Try it — Scan the data for "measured" and copy the lines it appears in.

▶

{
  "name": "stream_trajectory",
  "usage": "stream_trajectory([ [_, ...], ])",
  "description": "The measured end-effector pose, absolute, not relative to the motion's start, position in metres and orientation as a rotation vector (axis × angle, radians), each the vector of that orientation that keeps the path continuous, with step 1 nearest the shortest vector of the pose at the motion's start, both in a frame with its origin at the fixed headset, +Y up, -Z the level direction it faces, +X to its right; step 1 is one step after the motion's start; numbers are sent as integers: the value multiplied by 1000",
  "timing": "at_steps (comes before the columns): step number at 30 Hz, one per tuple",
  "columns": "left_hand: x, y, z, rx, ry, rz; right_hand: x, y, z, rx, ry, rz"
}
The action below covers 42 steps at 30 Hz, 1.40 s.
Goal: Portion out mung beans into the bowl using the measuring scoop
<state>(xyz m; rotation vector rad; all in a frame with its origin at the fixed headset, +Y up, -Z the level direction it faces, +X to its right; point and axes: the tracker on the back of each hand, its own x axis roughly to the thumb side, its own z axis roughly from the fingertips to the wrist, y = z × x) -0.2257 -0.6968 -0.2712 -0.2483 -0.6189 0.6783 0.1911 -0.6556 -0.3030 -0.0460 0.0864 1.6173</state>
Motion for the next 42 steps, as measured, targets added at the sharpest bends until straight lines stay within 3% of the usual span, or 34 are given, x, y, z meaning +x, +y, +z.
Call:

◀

Task output —
  "description": "The measured end-effector pose, absolute, not relative to the motion's start, position in metres and orientation as a rotation vector (axis × angle, radians), each the vector of that orientation that keeps the path continuous, with step 1 nearest the shortest vector of the pose at the motion's start, both in a frame with its origin at the fixed headset, +Y up, -Z the level direction it faces, +X to its right; step 1 is one step after the motion's start; numbers are sent as integers: the value multiplied by 1000",
Motion for the next 42 steps, as measured, targets added at the sharpest bends until straight lines stay within 3% of the usual span, or 34 are given, x, y, z meaning +x, +y, +z.

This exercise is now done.